Sunday, November 15, 2009

whatreallyhappened.com: FDA HID RESEARCH THAT DAMNED ASPARTAME

whatreallyhappened.com: FDA HID RESEARCH THAT DAMNED ASPARTAME

When the G.D. Searle Co. sought FDA approval for NutraSweet they submitted doctored, fraudulent “studies,” so corrupt that the Department of Justice appointed two prosecutors to Investigate Searle. Searle's lawyers hired the prosecutors and the case died with the statute of limitations.

Listen in on aspartame hearings in 1976 between Senator Ted Kennedy and FDA Commissioner Alexander Schmidt at the Senate Subcommittee on Labor and Public Health:

Commissioner Schmidt: ”Today I would like to report to you the final results of the Food and Drug Administration's detailed investigation of animal studies performed by Searle.”

Senator Kennedy: “Is this the first time, to your knowledge, that such a problem has been uncovered of this magnitude by the Food and Drug Administration?”

Dr. Schmidt: “It is certainly the first time that such an extensive and detailed examination of this kind has taken place. We have never before conducted such an examination as we did at Searle. From time to time, we have been aware of isolated problems, but we were not aware of the extent of the problem in one pharmaceutical house.”

Senator Kennedy : “The extensive nature of the almost unbelievable range of abuses discovered by the FDA on several major Searle products is profoundly disturbing.”

Yet a year later look what happened!

The 1977 Bressler Report, even without the concealed studies, clearly revealed fraud. Searle deleted what they didn't want FDA to see, even excised the brain tumors from rats, and put them back in the study. After death they resurrected them on paper.

Chief FDA Scientist, Dr. Thomas Xavier Collins, investigated two mice teratology (birth defects) studies. The incompetent Searle employee who reviewed studies had but a single year of experience: worked on rabbit populations for the Illinois Wildlife Service! The studies were a travesty, like all Searle's studies submitted to FDA . ...

1 comment:

jegarst said...

I and most Americans fail to understand why some people are so stuck in the past that they still attack a decision made to approve aspartame some twenty years later. Not only does aspartame have an excellent history of safety since approval, it is one of the most studied substances in history. It has been declared safe by virtually all Western regulatory agencies. Today there are no viable scientific papers questioning the safety this substance and thus no basis for any questions about the safety of this GRAS (generally recognized as safe) listed substance. However, it is fact that folic acid is crucial to the metabolism of this and many other natural and unnatural substances. And in the 1980’s, when this controversy arose, there were many people deficient in folic acid and there still are way too many people deficient in this vitamin.

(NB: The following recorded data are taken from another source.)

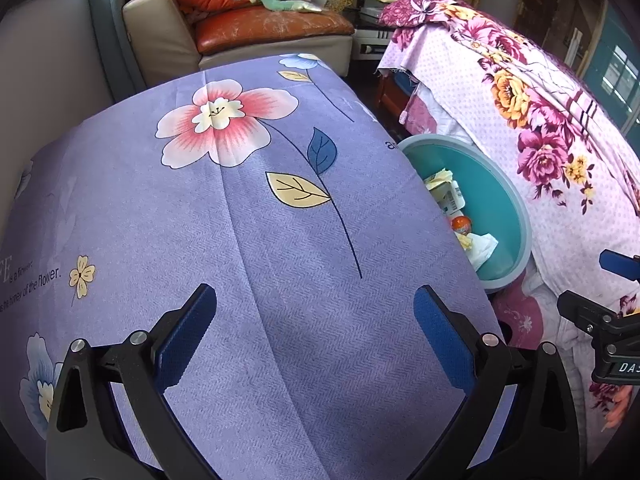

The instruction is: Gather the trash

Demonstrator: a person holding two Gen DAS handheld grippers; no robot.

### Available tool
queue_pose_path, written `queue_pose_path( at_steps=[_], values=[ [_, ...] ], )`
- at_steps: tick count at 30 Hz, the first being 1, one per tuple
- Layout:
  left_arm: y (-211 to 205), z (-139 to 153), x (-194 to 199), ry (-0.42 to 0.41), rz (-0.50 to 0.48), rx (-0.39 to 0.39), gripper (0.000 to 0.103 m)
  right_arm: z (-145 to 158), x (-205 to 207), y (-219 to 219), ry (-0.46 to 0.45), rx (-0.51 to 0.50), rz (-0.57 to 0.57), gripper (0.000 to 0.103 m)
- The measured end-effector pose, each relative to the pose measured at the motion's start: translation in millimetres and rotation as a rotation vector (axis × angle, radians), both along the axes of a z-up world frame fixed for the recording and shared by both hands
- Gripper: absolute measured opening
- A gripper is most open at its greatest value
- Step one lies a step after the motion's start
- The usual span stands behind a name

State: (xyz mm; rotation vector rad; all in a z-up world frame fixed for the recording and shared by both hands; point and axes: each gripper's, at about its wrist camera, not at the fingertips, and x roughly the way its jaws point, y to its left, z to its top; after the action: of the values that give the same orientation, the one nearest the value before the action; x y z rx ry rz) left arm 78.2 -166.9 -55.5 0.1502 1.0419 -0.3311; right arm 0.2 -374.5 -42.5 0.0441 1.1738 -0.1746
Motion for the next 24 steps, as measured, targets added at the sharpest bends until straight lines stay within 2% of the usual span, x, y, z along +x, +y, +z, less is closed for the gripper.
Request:
queue_pose_path(
  at_steps=[24],
  values=[
    [0.4, -2.8, 8.0, 0.011, 0.004, 0.011, 0.099, -0.9, 8.7, -1.0, 0.003, -0.009, 0.009, 0.096]
  ],
)
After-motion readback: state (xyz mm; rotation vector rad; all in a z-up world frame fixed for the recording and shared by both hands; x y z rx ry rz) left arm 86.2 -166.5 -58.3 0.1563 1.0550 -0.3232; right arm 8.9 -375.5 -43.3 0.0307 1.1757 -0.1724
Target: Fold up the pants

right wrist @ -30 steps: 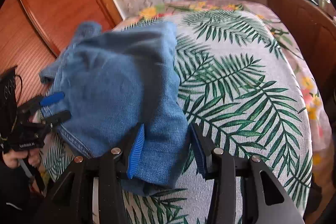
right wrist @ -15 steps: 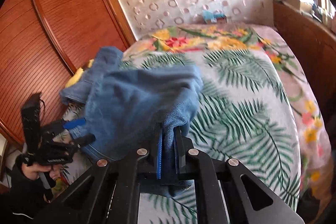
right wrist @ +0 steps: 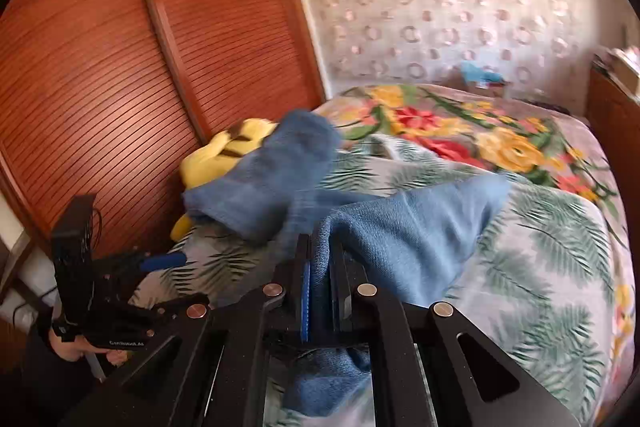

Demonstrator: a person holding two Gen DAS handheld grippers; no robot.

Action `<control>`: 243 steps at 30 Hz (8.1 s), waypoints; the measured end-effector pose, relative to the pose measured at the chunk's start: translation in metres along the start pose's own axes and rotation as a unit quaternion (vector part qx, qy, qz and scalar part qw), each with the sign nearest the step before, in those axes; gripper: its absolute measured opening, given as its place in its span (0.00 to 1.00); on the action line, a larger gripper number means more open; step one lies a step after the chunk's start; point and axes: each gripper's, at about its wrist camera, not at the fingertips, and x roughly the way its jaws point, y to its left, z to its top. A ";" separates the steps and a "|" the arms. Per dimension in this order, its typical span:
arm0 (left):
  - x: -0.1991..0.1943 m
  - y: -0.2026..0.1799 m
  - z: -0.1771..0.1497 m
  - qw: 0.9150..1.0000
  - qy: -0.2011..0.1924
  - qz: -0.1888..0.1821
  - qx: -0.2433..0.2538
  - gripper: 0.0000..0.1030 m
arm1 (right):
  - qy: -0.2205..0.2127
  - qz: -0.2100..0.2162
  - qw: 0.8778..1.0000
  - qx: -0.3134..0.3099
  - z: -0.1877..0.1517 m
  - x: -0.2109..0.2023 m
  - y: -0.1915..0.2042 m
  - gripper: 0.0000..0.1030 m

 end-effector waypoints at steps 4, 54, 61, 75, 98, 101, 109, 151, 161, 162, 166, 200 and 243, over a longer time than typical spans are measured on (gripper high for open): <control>-0.013 0.025 -0.002 1.000 -0.005 0.017 -0.010 0.75 | 0.018 0.031 0.999 -0.024 -0.002 0.031 0.031 0.06; 0.058 -0.016 0.055 0.999 0.019 0.004 0.037 0.75 | 0.078 -0.030 0.996 -0.032 -0.010 0.083 -0.016 0.29; 0.089 -0.006 0.042 0.997 0.063 0.036 0.031 0.75 | 0.096 -0.017 0.995 -0.034 -0.003 0.126 -0.026 0.51; 0.119 0.014 0.041 0.993 0.103 -0.052 -0.026 0.75 | 0.117 0.021 0.993 0.012 -0.002 0.181 -0.057 0.70; 0.114 0.020 0.029 0.980 0.111 -0.140 -0.086 0.53 | 0.126 0.070 0.988 0.047 -0.001 0.210 -0.079 0.68; 0.116 0.019 0.031 0.980 0.109 -0.144 -0.086 0.51 | 0.126 0.076 0.988 0.048 0.000 0.211 -0.078 0.55; 0.085 0.015 0.046 0.982 0.073 -0.152 -0.089 0.18 | 0.083 0.091 0.992 0.014 0.026 0.183 -0.060 0.24; 0.104 0.165 0.145 0.996 0.053 0.056 -0.035 0.14 | 0.051 0.055 0.997 0.013 0.113 0.310 -0.019 0.51; 0.105 0.172 0.139 0.995 0.059 0.066 -0.042 0.14 | -0.019 0.055 0.998 -0.016 0.136 0.246 -0.002 0.52; 0.104 0.173 0.139 0.995 0.058 0.066 -0.043 0.14 | -0.018 0.068 0.997 -0.025 0.138 0.247 0.003 0.52; 0.105 0.171 0.138 0.995 0.059 0.068 -0.040 0.14 | -0.014 0.080 0.994 -0.071 0.139 0.257 0.026 0.52; 0.032 0.090 0.170 0.995 -0.053 0.081 0.007 0.79 | -0.019 0.010 0.999 -0.050 0.078 0.151 0.028 0.40; -0.126 -0.119 0.093 0.983 -0.174 0.056 0.016 0.82 | -0.153 -0.193 0.969 0.009 -0.075 -0.232 0.113 0.54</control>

That vitamin deficiency and related health issues, not aspartame, can explain virtually all sensitivities to aspartame, not to speak of some 90+ health issues critics attribute to aspartame, but which are really innate folate-deficiency and related problems. Consider breast cancer, for example. One breast cancer study “suggest[s] that moderate folate deficiency has a stronger effect on chromosomal instability than BRCA1 or BRCA2 mutations found in breast cancer families”, see http://www.ncbi.nlm.nih.gov/pubmed/16162645?ordinalpos=1&itool=EntrezSystem2.PEntrez.Pubmed.Pubmed_ResultsPanel.Pubmed_DefaultReportPanel.Pubmed_RVDocSum.

John E. Garst, Ph.D. (Medicinal Chemistry, Pharmacology, Toxicology, and Nutrition)

(FYI, the author has absolutely no financial or biasing connection with the aspartame, the soft drink or their related industries. The author has a Ph.D. in Medicinal Chemistry (Pharmacy) from the University of Iowa, postdoctoral experience at Yale University (Molecular Biophysics & Biochemistry) and at Vanderbilt University and taught nutritional toxicology at the University of Illinois (Champaign-Urbana) besides having conducted federally funded research at Vanderbilt, UIUC, and at several other universities before recently entering into retirement.)